**Task brief:** An exact reproduction of the data below is the required answer.

**Given material:**
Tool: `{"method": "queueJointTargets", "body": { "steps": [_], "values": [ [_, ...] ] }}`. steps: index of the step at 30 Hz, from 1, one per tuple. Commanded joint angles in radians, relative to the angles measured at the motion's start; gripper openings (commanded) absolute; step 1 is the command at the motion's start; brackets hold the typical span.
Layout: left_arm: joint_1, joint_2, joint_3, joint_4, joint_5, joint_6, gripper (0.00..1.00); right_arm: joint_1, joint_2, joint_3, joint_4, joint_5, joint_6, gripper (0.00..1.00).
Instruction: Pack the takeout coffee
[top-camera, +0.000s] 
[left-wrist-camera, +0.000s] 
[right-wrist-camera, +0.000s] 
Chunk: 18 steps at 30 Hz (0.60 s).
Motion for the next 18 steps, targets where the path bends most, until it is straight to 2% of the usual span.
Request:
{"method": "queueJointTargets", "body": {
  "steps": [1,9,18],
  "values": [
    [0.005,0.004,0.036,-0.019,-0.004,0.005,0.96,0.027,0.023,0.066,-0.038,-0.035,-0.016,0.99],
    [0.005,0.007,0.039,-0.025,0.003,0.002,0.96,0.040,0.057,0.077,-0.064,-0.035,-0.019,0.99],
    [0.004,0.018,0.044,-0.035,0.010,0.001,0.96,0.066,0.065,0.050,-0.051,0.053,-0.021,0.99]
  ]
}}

**Exercise response:**
Tool: `{"method": "queueJointTargets", "body": { "steps": [_], "values": [ [_, ...] ] }}`. steps: index of the step at 30 Hz, from 1, one per tuple. Commanded joint angles in radians, relative to the angles measured at the motion's start; gripper openings (commanded) absolute; step 1 is the command at the motion's start; brackets hold the typical span.
Layout: left_arm: joint_1, joint_2, joint_3, joint_4, joint_5, joint_6, gripper (0.00..1.00); right_arm: joint_1, joint_2, joint_3, joint_4, joint_5, joint_6, gripper (0.00..1.00).
Instruction: Pack the takeout coffee
[top-camera, +0.000s] 
[left-wrist-camera, +0.000s] 
[right-wrist-camera, +0.000s] 
Chunk: 18 steps at 30 Hz (0.60 s).
Motion for the next 18 steps, targets where the path bends most, until it is straight to 2% of the usual span.
Request:
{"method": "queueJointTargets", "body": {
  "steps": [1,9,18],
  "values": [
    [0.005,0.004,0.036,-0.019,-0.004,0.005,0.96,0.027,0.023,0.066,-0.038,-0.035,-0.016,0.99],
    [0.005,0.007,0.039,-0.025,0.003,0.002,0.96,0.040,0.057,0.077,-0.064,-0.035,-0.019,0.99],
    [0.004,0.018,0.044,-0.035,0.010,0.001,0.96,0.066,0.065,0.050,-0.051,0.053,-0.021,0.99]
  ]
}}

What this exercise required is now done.